Potential Benefits of Gallic Water

Research suggests that regularly drinking gallic water may offer certain health advantages. Here are some of the main potential benefits:

  • Antioxidant effects – The polyphenols in gallic water are potent antioxidants that may help protect cells from damage caused by unstable molecules called free radicals. This antioxidant action could promote overall health.
  • Anti-inflammatory effects – The anti-inflammatory properties of gallic water may help reduce inflammation in the body. This could have benefits for inflammatory conditions and diseases.
  • Antimicrobial effects – Gallic water has been shown to inhibit the growth of certain bacteria, viruses, and fungi. This antimicrobial activity could support immune system health.
  • Astringent effects – The tannins in gallic water have an astringent effect, meaning they can constrict tissue. This may help stop minor bleeding and promote healing.
  • Kidney stone prevention – Early research indicates the antioxidants in gallic water may help prevent calcium oxalate kidney stones by reducing oxidation and crystal formation.

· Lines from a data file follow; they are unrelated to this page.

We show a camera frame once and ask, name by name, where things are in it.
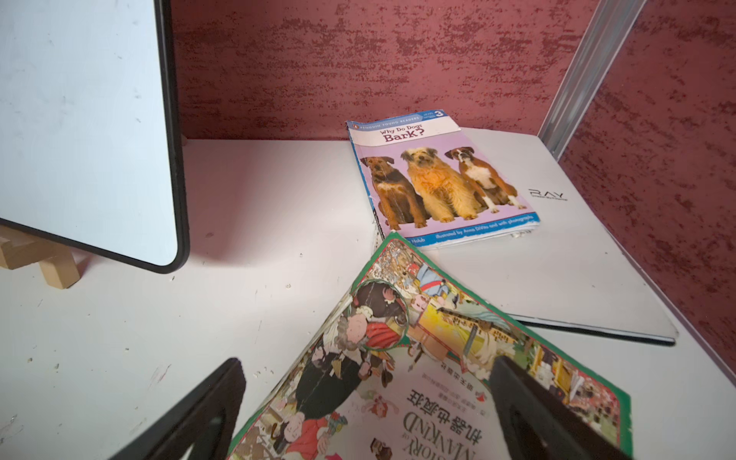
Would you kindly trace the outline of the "white notebook with pen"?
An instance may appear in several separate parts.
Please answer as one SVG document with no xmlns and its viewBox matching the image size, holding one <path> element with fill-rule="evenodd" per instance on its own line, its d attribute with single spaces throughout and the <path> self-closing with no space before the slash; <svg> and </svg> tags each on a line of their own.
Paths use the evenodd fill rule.
<svg viewBox="0 0 736 460">
<path fill-rule="evenodd" d="M 469 128 L 467 136 L 540 217 L 519 237 L 430 248 L 462 286 L 525 325 L 673 345 L 665 305 L 596 218 L 542 141 Z"/>
</svg>

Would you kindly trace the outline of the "dog cover book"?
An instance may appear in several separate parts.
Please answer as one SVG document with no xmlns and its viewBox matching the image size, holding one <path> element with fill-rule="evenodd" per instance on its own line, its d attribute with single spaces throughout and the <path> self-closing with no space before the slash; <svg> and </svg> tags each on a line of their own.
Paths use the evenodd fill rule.
<svg viewBox="0 0 736 460">
<path fill-rule="evenodd" d="M 372 123 L 349 139 L 378 233 L 441 247 L 529 232 L 541 219 L 481 149 L 442 111 Z"/>
</svg>

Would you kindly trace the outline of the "white whiteboard black frame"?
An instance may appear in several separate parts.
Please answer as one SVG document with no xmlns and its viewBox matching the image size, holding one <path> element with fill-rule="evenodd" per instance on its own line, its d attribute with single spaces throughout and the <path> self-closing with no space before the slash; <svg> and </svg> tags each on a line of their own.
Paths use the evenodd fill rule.
<svg viewBox="0 0 736 460">
<path fill-rule="evenodd" d="M 1 222 L 168 274 L 190 253 L 167 1 L 1 5 Z"/>
</svg>

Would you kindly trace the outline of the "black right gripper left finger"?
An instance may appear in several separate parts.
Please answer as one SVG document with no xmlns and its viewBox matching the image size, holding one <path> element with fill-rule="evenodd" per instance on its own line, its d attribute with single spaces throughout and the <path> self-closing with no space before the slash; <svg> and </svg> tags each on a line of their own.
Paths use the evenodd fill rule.
<svg viewBox="0 0 736 460">
<path fill-rule="evenodd" d="M 239 416 L 246 379 L 228 358 L 115 459 L 224 459 Z"/>
</svg>

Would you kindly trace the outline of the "colourful cartoon picture book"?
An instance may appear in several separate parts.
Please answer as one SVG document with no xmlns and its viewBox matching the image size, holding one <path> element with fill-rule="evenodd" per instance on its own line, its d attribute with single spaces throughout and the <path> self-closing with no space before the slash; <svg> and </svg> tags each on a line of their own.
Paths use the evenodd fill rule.
<svg viewBox="0 0 736 460">
<path fill-rule="evenodd" d="M 622 389 L 440 270 L 398 234 L 229 448 L 232 459 L 506 459 L 496 364 L 527 375 L 595 441 L 632 455 Z"/>
</svg>

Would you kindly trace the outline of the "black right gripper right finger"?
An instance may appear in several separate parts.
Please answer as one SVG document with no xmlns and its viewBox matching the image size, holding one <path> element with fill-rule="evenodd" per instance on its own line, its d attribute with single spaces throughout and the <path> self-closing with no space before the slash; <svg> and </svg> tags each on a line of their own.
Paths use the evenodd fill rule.
<svg viewBox="0 0 736 460">
<path fill-rule="evenodd" d="M 493 365 L 490 391 L 513 459 L 627 459 L 511 358 Z"/>
</svg>

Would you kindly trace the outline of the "right aluminium corner post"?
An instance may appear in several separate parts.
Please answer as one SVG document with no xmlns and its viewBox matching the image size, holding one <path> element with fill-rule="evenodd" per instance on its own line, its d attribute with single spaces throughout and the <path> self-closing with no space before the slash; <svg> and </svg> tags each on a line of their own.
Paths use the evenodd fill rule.
<svg viewBox="0 0 736 460">
<path fill-rule="evenodd" d="M 598 3 L 538 133 L 555 160 L 562 159 L 645 5 L 645 0 Z"/>
</svg>

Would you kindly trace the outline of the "wooden whiteboard easel stand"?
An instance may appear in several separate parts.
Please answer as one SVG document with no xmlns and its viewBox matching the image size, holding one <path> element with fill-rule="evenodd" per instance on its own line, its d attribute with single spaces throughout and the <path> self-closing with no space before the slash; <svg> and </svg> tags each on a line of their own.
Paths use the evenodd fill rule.
<svg viewBox="0 0 736 460">
<path fill-rule="evenodd" d="M 81 278 L 69 247 L 1 226 L 1 268 L 15 270 L 38 264 L 46 283 L 68 289 Z"/>
</svg>

While these potential benefits show promise, more human research is still needed to confirm the efficacy of drinking boiled gallic water.

How to Make Gallic Water

Making a basic gallic water tea is simple:


  • 3-4 ounces of oak galls
  • 1 quart of water


  1. Crush oak galls to expose more surface area.
  2. Add crushed oak galls to a pot of water. Use about 3-4 ounces of galls per quart of water.
  3. Bring to a boil, then lower heat and simmer for 10-15 minutes.
  4. Remove from heat and allow to cool completely. The longer it steeps, the darker and more concentrated the tea.
  5. Strain out galls and pour tea into clean bottles.
  6. Drink 1-2 cups daily. Can be reheated as needed but doesn’t need to be boiled again.

The tea can be safely stored in the fridge for up to a week. The concentration can be adjusted to taste by using more or fewer galls.

Side Effects and Safety Concerns

When consumed in moderation, gallic water is generally considered safe, but there are some potential side effects and considerations:

  • The tannins may cause stomach upset, nausea, or constipation when consumed in excess. Start with small amounts.
  • The tea has an very astringent, bitter taste that some find unpleasant. Sweetener or lemon can be added to improve taste.
  • Gallic water may interact with certain medications including blood thinners and NSAIDs. Consult a doctor if taking prescription medications.
  • Too much gallic water could potentially cause iron deficiency since tannins can inhibit iron absorption.
  • Oak galls harvested from the ground have higher levels of fungi and should not be used. Use only fresh galls from trees.
  • Oak gall extract may be a safer option since the extract is purified and standardized.

Drinking boiled gallic water in moderation appears relatively safe, but consult a doctor before use if pregnant, breastfeeding, or giving to children. And as with any folk remedy, skepticism is warranted until larger clinical studies can be conducted.


The old folk remedy of gallic water, while unproven, shows potential as a therapeutic beverage. Its antimicrobial, antioxidant, anti-inflammatory, and astringent effects could have holistic healing benefits. But more research is needed on proper dosing, efficacy for specific conditions, and potential long-term side effects. In moderation, boiled gallic water may be a reasonably safe traditional drink to try, but caution is advised until we know more.